What is required: Filter the records below for the word "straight". Keep each line that has it.

Data for this exercise:
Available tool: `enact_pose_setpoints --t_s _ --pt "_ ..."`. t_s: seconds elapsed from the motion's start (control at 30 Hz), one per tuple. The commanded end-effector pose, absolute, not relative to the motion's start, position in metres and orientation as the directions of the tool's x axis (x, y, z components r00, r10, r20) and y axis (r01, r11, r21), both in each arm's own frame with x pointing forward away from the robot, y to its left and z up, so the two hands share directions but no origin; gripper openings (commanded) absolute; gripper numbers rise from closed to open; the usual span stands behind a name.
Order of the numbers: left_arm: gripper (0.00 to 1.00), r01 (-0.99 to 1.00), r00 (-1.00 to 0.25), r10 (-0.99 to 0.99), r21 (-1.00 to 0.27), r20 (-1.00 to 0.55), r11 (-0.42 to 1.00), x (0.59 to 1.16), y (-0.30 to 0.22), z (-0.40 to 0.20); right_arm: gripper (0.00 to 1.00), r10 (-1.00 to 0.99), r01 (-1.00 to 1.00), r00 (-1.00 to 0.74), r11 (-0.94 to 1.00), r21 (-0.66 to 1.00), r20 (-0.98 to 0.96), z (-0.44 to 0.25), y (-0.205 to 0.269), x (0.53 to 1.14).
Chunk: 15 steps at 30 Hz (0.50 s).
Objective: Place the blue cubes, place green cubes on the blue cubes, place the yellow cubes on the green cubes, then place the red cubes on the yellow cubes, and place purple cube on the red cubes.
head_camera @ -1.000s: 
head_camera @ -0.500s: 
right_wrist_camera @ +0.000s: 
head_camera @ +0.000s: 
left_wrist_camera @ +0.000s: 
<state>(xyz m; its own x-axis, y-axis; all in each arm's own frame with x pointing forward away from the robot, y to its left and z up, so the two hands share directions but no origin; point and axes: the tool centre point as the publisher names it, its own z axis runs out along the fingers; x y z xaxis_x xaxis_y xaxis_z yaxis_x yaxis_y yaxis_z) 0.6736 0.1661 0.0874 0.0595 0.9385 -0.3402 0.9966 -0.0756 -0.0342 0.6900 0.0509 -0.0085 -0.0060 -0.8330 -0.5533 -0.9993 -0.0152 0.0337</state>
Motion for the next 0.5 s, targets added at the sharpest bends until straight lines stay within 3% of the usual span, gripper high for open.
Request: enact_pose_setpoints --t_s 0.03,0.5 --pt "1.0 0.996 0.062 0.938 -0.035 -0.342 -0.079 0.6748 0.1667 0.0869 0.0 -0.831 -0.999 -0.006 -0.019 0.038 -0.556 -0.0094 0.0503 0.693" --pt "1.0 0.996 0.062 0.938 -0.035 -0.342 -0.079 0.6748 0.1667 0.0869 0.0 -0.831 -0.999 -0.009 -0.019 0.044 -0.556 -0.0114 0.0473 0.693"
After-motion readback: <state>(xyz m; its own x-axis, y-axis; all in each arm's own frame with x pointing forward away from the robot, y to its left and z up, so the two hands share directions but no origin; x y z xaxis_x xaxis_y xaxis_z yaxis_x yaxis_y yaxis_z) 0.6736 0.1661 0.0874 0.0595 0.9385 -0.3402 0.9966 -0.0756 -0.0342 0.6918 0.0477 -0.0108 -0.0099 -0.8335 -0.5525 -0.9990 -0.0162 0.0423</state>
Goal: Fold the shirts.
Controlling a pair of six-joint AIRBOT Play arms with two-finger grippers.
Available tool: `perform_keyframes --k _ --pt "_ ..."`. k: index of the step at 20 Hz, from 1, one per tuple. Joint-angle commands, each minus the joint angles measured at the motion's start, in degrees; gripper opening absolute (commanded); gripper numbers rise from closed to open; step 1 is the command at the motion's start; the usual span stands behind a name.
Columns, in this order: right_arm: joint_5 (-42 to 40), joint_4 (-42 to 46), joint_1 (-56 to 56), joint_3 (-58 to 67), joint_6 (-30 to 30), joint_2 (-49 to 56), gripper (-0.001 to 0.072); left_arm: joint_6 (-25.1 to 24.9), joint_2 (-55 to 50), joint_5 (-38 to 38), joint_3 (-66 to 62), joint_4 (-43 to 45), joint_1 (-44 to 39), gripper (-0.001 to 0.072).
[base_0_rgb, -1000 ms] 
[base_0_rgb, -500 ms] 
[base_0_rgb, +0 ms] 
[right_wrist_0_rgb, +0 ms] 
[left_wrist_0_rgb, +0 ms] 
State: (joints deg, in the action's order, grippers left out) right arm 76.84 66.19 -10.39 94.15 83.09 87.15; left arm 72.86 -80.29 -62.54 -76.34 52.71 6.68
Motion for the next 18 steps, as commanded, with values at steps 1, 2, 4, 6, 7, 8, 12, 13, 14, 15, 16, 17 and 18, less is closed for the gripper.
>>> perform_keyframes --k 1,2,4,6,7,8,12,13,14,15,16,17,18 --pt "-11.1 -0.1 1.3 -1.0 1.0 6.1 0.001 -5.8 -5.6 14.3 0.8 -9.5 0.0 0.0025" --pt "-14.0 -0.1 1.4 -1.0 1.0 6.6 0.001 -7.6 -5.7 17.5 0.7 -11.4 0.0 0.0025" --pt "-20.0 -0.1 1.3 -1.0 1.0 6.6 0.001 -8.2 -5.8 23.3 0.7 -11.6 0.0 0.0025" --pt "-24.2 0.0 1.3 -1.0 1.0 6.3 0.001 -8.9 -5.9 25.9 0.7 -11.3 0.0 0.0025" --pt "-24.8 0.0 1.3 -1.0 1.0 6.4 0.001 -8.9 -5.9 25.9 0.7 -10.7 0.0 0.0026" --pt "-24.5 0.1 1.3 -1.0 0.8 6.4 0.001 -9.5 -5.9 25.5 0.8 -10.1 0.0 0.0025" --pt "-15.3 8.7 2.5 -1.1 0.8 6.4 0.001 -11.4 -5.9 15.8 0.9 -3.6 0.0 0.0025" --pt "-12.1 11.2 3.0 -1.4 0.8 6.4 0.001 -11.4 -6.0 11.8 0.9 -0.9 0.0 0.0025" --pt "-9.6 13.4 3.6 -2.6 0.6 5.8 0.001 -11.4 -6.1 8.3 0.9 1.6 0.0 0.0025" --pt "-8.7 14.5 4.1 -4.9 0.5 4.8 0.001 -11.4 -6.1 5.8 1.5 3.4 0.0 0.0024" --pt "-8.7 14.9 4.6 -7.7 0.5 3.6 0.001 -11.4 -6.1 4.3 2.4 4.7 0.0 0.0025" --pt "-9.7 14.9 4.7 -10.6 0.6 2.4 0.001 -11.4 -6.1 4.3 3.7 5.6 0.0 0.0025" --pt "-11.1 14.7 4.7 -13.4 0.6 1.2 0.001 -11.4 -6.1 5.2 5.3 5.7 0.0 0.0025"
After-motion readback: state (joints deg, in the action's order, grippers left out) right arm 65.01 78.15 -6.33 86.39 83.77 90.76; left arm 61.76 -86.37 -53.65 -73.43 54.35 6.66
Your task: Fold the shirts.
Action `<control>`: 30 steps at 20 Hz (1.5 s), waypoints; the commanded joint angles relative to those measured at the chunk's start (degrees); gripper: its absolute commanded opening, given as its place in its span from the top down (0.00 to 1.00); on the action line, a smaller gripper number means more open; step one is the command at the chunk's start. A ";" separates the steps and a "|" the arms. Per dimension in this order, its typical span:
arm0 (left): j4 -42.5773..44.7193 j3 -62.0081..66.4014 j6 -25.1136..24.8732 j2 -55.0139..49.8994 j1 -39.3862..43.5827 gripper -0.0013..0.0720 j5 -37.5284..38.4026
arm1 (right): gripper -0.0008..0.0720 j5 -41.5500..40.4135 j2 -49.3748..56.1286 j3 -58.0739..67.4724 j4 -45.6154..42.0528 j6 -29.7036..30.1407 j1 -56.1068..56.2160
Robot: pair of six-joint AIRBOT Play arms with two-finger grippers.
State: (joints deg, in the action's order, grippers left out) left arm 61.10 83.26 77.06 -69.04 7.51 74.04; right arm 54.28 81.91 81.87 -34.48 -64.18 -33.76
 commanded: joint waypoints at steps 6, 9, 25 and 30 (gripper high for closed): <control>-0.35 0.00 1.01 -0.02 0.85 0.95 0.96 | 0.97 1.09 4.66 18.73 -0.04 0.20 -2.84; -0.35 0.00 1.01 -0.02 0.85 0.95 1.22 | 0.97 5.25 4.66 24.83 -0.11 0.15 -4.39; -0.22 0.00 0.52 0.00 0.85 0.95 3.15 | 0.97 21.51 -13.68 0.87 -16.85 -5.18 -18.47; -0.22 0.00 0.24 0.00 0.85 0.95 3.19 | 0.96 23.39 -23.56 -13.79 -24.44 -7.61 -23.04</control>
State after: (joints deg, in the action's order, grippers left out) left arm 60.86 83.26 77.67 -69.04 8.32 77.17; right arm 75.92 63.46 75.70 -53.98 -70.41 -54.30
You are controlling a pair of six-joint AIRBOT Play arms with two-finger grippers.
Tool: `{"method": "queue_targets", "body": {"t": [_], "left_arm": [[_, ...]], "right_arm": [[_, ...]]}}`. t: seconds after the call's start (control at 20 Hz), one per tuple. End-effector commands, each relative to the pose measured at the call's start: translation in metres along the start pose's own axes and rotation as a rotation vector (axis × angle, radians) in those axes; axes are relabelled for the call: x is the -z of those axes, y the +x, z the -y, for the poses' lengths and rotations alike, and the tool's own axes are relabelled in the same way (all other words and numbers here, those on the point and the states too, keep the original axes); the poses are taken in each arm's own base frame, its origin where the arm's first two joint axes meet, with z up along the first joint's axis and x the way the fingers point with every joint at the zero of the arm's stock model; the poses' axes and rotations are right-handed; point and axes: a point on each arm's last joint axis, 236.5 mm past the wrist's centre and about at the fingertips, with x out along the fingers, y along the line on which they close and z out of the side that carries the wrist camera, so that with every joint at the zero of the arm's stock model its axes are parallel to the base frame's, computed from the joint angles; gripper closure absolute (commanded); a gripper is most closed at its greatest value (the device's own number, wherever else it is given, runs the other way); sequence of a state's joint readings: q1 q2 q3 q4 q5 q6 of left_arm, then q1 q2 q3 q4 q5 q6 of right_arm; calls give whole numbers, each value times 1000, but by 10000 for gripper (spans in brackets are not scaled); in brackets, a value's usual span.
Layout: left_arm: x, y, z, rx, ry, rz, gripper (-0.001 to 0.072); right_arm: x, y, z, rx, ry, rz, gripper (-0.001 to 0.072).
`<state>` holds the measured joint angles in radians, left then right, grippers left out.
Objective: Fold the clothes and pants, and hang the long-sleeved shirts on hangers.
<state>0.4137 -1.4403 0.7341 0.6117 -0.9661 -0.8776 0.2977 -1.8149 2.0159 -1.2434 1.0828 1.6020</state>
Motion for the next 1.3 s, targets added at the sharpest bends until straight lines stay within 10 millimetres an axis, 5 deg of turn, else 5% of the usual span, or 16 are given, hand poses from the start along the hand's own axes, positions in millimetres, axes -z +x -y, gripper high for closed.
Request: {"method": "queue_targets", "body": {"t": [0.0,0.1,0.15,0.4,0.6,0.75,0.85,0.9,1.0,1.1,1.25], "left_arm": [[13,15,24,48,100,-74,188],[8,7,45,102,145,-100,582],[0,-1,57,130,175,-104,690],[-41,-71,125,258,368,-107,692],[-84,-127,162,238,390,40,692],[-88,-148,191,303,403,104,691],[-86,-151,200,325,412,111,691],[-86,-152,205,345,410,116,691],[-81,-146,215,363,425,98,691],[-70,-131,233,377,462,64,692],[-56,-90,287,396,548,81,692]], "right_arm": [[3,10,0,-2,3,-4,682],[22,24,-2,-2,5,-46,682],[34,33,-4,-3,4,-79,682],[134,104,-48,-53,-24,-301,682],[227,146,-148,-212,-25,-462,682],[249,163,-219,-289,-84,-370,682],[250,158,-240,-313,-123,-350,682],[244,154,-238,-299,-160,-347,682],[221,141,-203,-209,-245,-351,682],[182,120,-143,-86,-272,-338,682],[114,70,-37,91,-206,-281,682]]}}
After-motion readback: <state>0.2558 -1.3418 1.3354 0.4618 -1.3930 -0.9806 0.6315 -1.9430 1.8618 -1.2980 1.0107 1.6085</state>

Task answer:
Motion for the next 0.5 s, targets added at the sharpest bends until straight lines stay within 3% of the usual span, gripper high for open.
Motion for the next 1.3 s, targets added at the sharpest bends until straight lines stay within 10 millimetres an axis, 5 deg of turn, else 5% of the usual span, or 16 are given, hand poses from the start along the hand's own axes, positions in millimetres, axes -z +x -y, gripper high for closed.

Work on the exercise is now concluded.